**YOUR GOAL**
The printed result should hold only the lines from the opening of the data through the line bearing "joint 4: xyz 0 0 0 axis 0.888", exactly as given and without pictures.

[DATASET EXCERPT]

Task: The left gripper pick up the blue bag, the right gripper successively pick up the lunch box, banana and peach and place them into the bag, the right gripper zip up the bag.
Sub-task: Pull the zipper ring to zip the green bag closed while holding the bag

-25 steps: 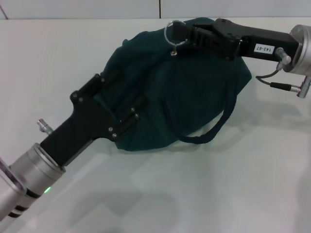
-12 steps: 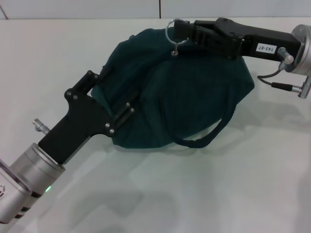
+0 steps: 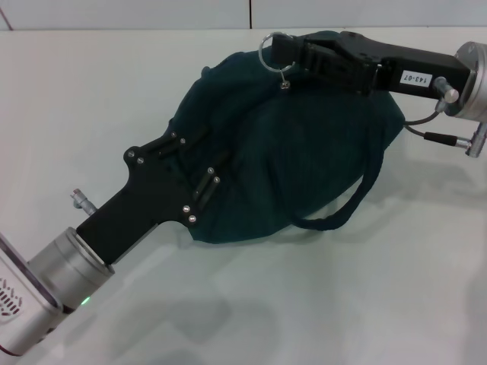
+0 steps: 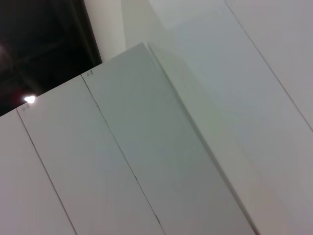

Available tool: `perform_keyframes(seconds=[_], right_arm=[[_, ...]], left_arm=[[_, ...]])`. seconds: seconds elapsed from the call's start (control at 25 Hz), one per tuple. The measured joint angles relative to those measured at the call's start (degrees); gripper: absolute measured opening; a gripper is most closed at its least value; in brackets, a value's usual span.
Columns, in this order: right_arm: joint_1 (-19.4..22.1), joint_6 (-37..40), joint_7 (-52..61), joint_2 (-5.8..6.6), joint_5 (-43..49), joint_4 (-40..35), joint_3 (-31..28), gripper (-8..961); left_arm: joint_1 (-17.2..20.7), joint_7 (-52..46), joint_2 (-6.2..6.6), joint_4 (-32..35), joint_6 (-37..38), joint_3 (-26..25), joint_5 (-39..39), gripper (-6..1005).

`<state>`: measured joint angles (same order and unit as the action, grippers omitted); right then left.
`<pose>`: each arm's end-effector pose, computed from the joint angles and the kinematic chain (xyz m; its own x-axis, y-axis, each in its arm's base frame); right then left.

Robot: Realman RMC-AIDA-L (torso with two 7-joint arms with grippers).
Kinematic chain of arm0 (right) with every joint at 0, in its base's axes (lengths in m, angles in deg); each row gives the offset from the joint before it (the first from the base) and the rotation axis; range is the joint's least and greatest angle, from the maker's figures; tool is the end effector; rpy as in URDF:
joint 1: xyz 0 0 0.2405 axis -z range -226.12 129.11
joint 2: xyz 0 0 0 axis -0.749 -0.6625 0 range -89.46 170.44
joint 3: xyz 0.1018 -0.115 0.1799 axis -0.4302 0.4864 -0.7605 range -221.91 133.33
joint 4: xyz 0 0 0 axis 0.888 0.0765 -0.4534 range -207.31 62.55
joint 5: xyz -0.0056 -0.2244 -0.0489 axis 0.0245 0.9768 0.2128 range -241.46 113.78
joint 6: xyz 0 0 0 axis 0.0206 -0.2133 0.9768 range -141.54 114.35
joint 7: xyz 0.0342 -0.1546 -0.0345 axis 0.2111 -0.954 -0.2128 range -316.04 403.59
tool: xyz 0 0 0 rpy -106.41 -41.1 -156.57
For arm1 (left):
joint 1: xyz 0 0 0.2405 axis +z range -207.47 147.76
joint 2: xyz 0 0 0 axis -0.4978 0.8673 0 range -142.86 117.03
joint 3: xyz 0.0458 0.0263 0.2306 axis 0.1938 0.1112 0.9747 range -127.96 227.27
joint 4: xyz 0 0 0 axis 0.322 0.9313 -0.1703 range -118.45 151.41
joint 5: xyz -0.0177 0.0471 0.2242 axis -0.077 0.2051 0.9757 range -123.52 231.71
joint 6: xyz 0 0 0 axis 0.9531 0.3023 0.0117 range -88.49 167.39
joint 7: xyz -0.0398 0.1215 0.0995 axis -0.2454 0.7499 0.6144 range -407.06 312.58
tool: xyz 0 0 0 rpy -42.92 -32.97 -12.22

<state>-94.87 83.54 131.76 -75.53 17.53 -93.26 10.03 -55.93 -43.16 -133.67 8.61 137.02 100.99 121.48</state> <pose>0.1165 0.3712 -0.0105 0.5097 -0.4064 -0.7583 -0.3184 -0.9079 0.2725 -0.2528 0.2552 -0.0724 0.7099 -0.3952 0.5830 0.2397 -0.6428 -0.7276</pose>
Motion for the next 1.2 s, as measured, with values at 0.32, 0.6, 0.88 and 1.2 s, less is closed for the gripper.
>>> perform_keyframes(seconds=[0.32, 0.6, 0.88, 1.2], right_arm=[[-0.03, 0.00, -0.01, 0.00, 0.00, 0.09, 0.00, 39], [0.28, 0.13, -0.01, 0.02, -0.53, 0.12, 0.00, 40], [2.01, 0.58, -0.01, 0.11, -1.40, 0.14, -0.41, 41], [3.73, 0.73, -0.01, 0.34, -2.18, 0.07, -0.67, 42]], left_arm=[[-0.13, -0.24, 0.00, -0.12, -0.22, -0.18, -0.20, 161], [-0.21, -1.82, 0.01, -0.24, 0.18, -0.18, -0.06, 74], [0.43, -6.56, 0.33, 0.02, 4.92, -0.18, -0.19, 35], [0.67, -8.64, 0.49, 0.13, 6.02, -0.18, 0.00, 33]])
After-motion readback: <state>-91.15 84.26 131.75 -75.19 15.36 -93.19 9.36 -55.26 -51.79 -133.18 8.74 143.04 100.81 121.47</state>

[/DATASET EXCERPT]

**RESULT FOR THIS TASK**
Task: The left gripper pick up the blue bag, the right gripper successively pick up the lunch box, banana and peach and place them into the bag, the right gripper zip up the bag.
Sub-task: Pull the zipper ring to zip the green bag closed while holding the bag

-25 steps: 
-12 steps: 
+0 steps: 
+0 steps: 

Available tool: `perform_keyframes(seconds=[_], right_arm=[[_, ...]], left_arm=[[_, ...]])`. seconds: seconds elapsed from the call's start (control at 25 Hz), one per tuple. The measured joint angles relative to those measured at the call's start (degrees); gripper: absolute measured opening; a gripper is most closed at its least value; in brackets, a value's usual span.
Columns, in this order: right_arm: joint_1 (-19.4..22.1), joint_6 (-37..40), joint_7 (-52..61), joint_2 (-5.8..6.6), joint_5 (-43..49), joint_4 (-40..35), joint_3 (-31..28), gripper (-8..961); left_arm: joint_1 (-17.2..20.7), joint_7 (-52..46), joint_2 (-6.2..6.6), joint_4 (-32..35), joint_6 (-37..38), joint_3 (-26..25), joint_5 (-39..39), gripper (-6..1005).

`<state>`: measured joint angles (same order and unit as the action, grippers omitted); right then left.
`<pose>`: each arm's end-effector pose, computed from the joint angles and the kinematic chain (xyz m; its own x-axis, y-axis, each in its arm's base frame); right then left.

Robot: Realman RMC-AIDA-L (torso with two 7-joint arms with grippers).
Kinematic chain of arm0 (right) with every joint at 0, in its base's axes (lengths in m, angles in deg); each row gives the offset from the joint before it (the first from the base) and the rotation axis; range is the joint's least and greatest angle, from the maker's figures; tool is the end effector; rpy as in URDF:
joint 1: xyz 0 0 0.2405 axis -z range -226.12 129.11
joint 2: xyz 0 0 0 axis -0.749 -0.6625 0 range -89.46 170.44
joint 3: xyz 0.1018 -0.115 0.1799 axis -0.4302 0.4864 -0.7605 range -221.91 133.33
joint 4: xyz 0 0 0 axis 0.888 0.0765 -0.4534 range -207.31 62.55

This output is now complete.